Headline row from the local full eval:
- ImageNet top-1: 46.984%
- COCO I2T/T2I R@10: 84.30 / 73.19
- Flickr I2T/T2I R@10: 97.60 / 91.44
- WordNet hierarchy: TIE 3.1597, LCA 2.0786, Jaccard 0.8179
- PEP AUC/AP: 96.07 / 69.36
The checkpoint is strong on retrieval in the paper-comparable table, but weak on several flat/fine-grained zero-shot datasets such as Food101, CUB, Flowers102, Cars, and Aircraft. Treat this release as a research checkpoint, not a polished production model.
Loading
This is a raw training checkpoint. Use the hyper³labs hyper3-clip codebase and
the included config.yaml to instantiate the model, then load
checkpoint_final.pt.
import torch
checkpoint = torch.load("checkpoint_final.pt", map_location="cpu", weights_only=False)

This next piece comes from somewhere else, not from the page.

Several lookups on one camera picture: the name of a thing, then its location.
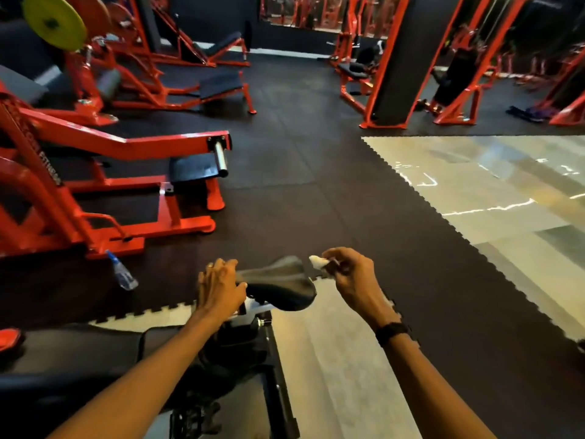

state_dict = checkpoint.get("model", checkpoint)
License And Attribution
The model materials in this repository are released under OpenMDW-1.0.
Redistributions should preserve NOTICE, LICENSE, and the model card when
practical.
Please cite and link to the original hyper³labs model repository when publishing benchmarks, papers, derivative checkpoints, or public demos based on this model.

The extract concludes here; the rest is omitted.